» Work request
Print every line below exactly. Skip the pictures.

» Records supplied
_ _ _ _ _ _ _
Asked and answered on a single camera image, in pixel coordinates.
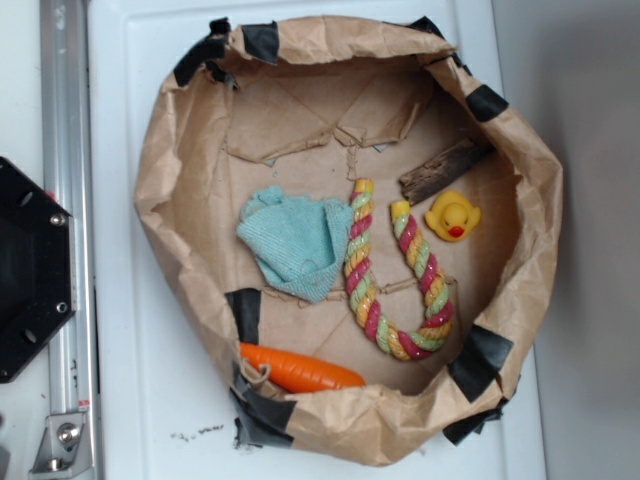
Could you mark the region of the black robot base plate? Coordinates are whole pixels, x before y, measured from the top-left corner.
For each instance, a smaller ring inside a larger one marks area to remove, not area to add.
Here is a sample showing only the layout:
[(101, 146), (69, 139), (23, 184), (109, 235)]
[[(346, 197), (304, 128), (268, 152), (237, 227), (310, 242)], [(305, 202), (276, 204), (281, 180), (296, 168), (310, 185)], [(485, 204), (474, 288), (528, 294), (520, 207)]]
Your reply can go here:
[(1, 159), (1, 382), (14, 381), (74, 313), (70, 215)]

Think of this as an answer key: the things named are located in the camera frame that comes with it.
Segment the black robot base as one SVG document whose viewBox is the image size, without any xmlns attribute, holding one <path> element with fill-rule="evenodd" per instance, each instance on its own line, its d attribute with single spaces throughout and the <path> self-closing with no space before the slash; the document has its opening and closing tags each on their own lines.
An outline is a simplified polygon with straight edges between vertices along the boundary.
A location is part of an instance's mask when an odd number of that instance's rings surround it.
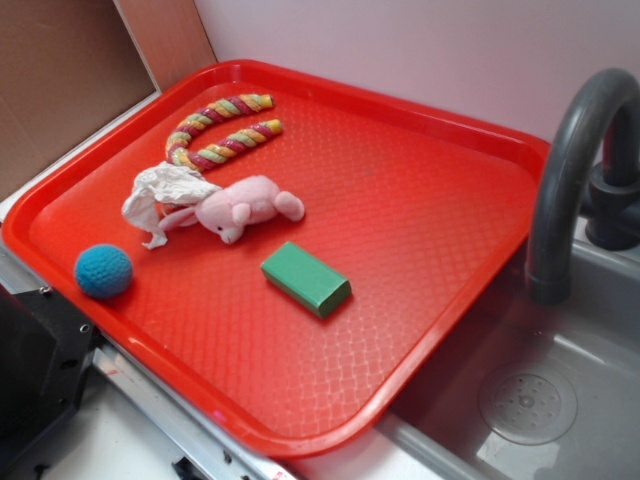
<svg viewBox="0 0 640 480">
<path fill-rule="evenodd" d="M 1 471 L 79 409 L 97 331 L 64 296 L 1 290 Z"/>
</svg>

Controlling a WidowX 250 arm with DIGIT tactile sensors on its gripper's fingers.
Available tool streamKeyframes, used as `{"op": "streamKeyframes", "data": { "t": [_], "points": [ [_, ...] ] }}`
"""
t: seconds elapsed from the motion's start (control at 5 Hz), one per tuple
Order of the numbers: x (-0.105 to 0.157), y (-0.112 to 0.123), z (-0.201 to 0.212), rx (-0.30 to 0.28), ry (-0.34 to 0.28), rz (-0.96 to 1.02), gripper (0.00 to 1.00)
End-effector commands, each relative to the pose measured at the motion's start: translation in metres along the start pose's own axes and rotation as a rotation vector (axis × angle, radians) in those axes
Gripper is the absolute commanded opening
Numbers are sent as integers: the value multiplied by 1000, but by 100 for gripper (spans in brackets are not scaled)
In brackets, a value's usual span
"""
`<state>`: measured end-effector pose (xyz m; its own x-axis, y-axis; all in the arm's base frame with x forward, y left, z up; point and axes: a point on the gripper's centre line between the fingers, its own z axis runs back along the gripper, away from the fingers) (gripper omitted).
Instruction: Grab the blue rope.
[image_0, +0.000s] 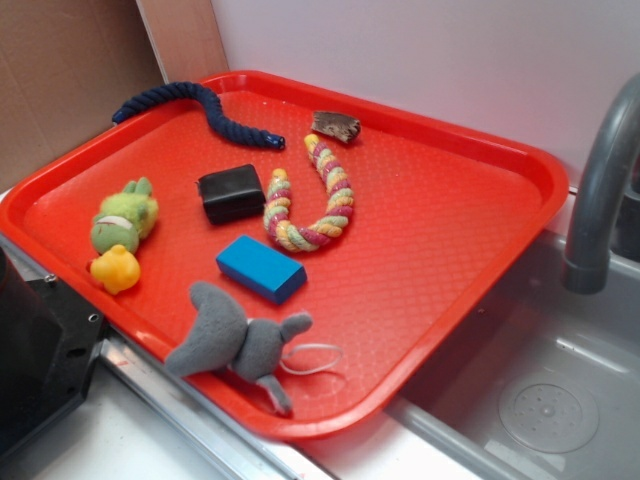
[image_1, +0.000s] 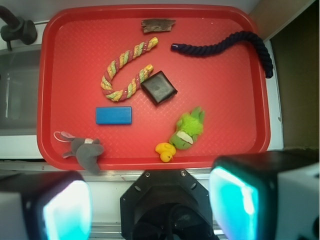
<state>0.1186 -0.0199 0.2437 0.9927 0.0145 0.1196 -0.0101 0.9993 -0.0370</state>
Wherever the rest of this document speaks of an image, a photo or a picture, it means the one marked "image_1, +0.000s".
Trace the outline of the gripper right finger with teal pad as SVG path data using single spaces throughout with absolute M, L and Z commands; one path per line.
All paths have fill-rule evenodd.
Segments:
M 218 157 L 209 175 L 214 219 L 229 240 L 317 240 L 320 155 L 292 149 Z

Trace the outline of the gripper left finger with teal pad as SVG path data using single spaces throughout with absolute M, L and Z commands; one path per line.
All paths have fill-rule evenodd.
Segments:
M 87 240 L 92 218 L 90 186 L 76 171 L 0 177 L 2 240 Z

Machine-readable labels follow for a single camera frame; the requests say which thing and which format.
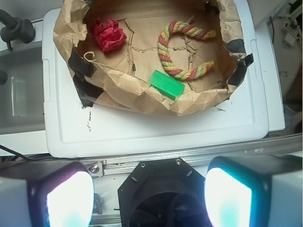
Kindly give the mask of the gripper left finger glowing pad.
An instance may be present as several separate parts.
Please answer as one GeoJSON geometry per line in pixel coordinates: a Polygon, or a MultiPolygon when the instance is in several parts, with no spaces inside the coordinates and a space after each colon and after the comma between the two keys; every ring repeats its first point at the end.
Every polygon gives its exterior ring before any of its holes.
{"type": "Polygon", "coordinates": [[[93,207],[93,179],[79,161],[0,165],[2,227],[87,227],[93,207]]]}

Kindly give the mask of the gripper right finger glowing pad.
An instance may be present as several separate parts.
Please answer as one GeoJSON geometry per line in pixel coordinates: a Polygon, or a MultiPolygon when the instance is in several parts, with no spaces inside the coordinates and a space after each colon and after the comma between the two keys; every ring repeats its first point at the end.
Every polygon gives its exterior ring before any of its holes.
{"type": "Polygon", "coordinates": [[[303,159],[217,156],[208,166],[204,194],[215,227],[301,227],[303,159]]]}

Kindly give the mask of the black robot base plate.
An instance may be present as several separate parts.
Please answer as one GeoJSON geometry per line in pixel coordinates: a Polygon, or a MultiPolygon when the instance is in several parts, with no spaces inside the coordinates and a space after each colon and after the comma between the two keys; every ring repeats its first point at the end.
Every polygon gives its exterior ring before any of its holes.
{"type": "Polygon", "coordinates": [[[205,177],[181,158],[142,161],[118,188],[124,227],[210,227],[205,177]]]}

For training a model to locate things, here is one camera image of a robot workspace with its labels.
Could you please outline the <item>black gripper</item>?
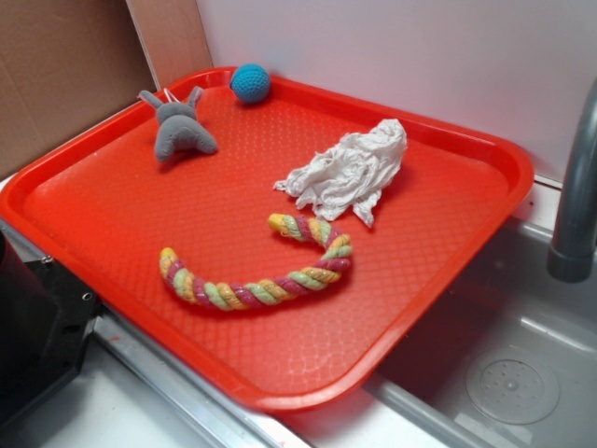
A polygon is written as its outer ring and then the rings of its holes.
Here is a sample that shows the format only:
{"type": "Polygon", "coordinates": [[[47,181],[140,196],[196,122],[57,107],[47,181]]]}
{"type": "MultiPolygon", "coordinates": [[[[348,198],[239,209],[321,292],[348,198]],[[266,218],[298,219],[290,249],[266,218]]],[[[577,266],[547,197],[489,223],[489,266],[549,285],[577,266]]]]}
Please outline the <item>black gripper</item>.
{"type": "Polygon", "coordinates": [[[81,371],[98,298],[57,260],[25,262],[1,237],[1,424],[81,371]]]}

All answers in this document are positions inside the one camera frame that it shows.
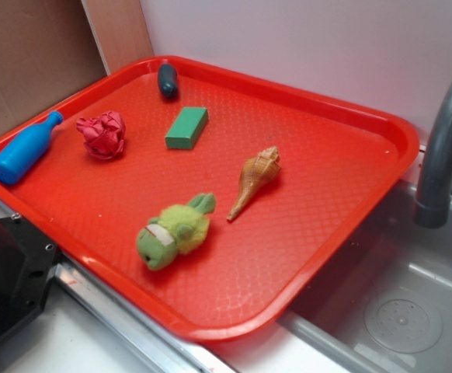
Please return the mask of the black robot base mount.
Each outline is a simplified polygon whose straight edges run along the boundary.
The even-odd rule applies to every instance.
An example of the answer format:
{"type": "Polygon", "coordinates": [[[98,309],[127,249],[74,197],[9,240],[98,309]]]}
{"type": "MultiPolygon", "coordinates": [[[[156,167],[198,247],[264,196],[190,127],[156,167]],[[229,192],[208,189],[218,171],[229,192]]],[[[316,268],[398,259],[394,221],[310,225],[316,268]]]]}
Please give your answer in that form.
_ _ _ _ _ _ _
» Output for this exercise
Asked and answered on a single camera image, in pixel coordinates.
Could you mark the region of the black robot base plate? Coordinates are whole pixels, x before y, measured from the top-left corner.
For each instance, a smaller ring inside a larger one marks area to remove, not area to add.
Here is a sample showing only the layout:
[(101, 146), (69, 139), (23, 184), (109, 235)]
[[(346, 197), (304, 128), (268, 152), (237, 227), (310, 242)], [(305, 202), (276, 204), (281, 180), (296, 168), (310, 185)], [(485, 204), (474, 288), (528, 294), (520, 207)]]
Your reply can go here:
[(1, 159), (1, 382), (14, 381), (74, 313), (70, 215)]

Think of this as an answer key: the things named are located in the camera frame that comes with it.
Segment the black robot base as one SVG document whose viewBox is the image size, without any xmlns attribute, holding one <path> element with fill-rule="evenodd" per instance, each instance on its own line, its d attribute with single spaces throughout and the <path> self-closing with no space before the slash; the document has its opening and closing tags each on their own lines.
An outline is a simplified polygon with straight edges between vertices along the boundary.
A location is part of an instance's mask when an odd number of that instance's rings surround it.
<svg viewBox="0 0 640 480">
<path fill-rule="evenodd" d="M 1 471 L 79 409 L 97 331 L 64 296 L 1 290 Z"/>
</svg>

Controlling a WidowX 250 arm with DIGIT tactile sensors on its gripper's fingers.
Available tool streamKeyframes, used as `{"op": "streamKeyframes", "data": { "t": [_], "points": [ [_, ...] ] }}`
"""
t: seconds elapsed from the motion's start (control at 5 Hz), one per tuple
Order of the numbers: x (-0.105 to 0.157), y (-0.112 to 0.123), z (-0.201 to 0.212), rx (-0.30 to 0.28), ry (-0.34 to 0.28), rz (-0.96 to 1.02), gripper (0.00 to 1.00)
End-effector commands, each relative to the pose measured at the motion's start: translation in metres along the start pose's own axes and rotation as a rotation vector (axis × angle, radians) in those axes
Gripper is the absolute commanded opening
Numbers are sent as integers: the value multiplied by 1000, but by 100 for gripper (spans in brackets are not scaled)
In brackets, a value's usual span
"""
`<state>`: measured end-effector pose (xyz m; its own x-axis, y-axis; all in the arm's base frame with x forward, y left, z up; point and axes: a point on the gripper's centre line between the fingers, its own z axis runs back along the gripper, away from the fingers) (gripper omitted).
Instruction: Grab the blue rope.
[image_0, +0.000s] 
[image_1, +0.000s] 
<state>0.1186 -0.0199 0.2437 0.9927 0.0145 0.1196 -0.0101 0.9993 -0.0370</state>
Wherever the rest of this document speaks of an image, a photo or a picture, it means the one marked "image_1, +0.000s".
Trace the outline of the gripper right finger with teal pad as SVG path data using single spaces throughout with absolute M, L and Z commands; one path per line.
All paths have fill-rule evenodd.
Segments:
M 218 157 L 209 175 L 214 219 L 229 240 L 317 240 L 320 155 L 292 149 Z

Trace the outline of the gripper left finger with teal pad as SVG path data using single spaces throughout with absolute M, L and Z commands; one path per line.
All paths have fill-rule evenodd.
Segments:
M 87 240 L 92 218 L 90 186 L 76 171 L 0 177 L 2 240 Z

Machine-readable labels follow for a single camera frame; the requests say which thing and which format.
Kindly give the mask of the gripper left finger glowing pad.
An instance may be present as several separate parts.
Please answer as one GeoJSON geometry per line in pixel coordinates: a Polygon, or a MultiPolygon when the instance is in several parts, with no spaces inside the coordinates and a space after each colon and after the comma between the two keys; every ring repeats its first point at the end.
Every polygon gives its exterior ring before any of its holes.
{"type": "Polygon", "coordinates": [[[93,207],[93,179],[79,161],[0,165],[2,227],[87,227],[93,207]]]}

Kindly give the mask of the gripper right finger glowing pad.
An instance may be present as several separate parts.
Please answer as one GeoJSON geometry per line in pixel coordinates: a Polygon, or a MultiPolygon when the instance is in several parts, with no spaces inside the coordinates and a space after each colon and after the comma between the two keys; every ring repeats its first point at the end.
Every polygon gives its exterior ring before any of its holes.
{"type": "Polygon", "coordinates": [[[303,159],[217,156],[208,166],[204,194],[215,227],[301,227],[303,159]]]}

Kindly give the mask of the black robot base plate.
An instance may be present as several separate parts.
Please answer as one GeoJSON geometry per line in pixel coordinates: a Polygon, or a MultiPolygon when the instance is in several parts, with no spaces inside the coordinates and a space after each colon and after the comma between the two keys; every ring repeats its first point at the end.
Every polygon gives its exterior ring before any of its holes.
{"type": "Polygon", "coordinates": [[[205,177],[181,158],[142,161],[118,188],[124,227],[210,227],[205,177]]]}

For training a model to locate things, here is one camera image of a robot workspace with its labels.
Could you please outline the <item>black gripper</item>?
A polygon is written as its outer ring and then the rings of its holes.
Here is a sample that shows the format only:
{"type": "Polygon", "coordinates": [[[47,181],[140,196],[196,122],[57,107],[47,181]]]}
{"type": "MultiPolygon", "coordinates": [[[[348,198],[239,209],[321,292],[348,198]],[[266,218],[298,219],[290,249],[266,218]]],[[[577,266],[547,197],[489,223],[489,266],[549,285],[577,266]]]]}
Please outline the <item>black gripper</item>.
{"type": "Polygon", "coordinates": [[[81,371],[98,298],[57,260],[25,262],[1,237],[1,424],[81,371]]]}

All answers in this document are positions inside the one camera frame that it shows.
Please return the mask of the black robot base mount.
Each outline is a simplified polygon whose straight edges run along the boundary.
The even-odd rule applies to every instance.
An example of the answer format:
{"type": "Polygon", "coordinates": [[[98,309],[127,249],[74,197],[9,240],[98,309]]]}
{"type": "MultiPolygon", "coordinates": [[[[156,167],[198,247],[264,196],[190,127],[156,167]],[[229,192],[208,189],[218,171],[229,192]]],[[[316,268],[398,259],[394,221],[310,225],[316,268]]]]}
Please give your answer in that form.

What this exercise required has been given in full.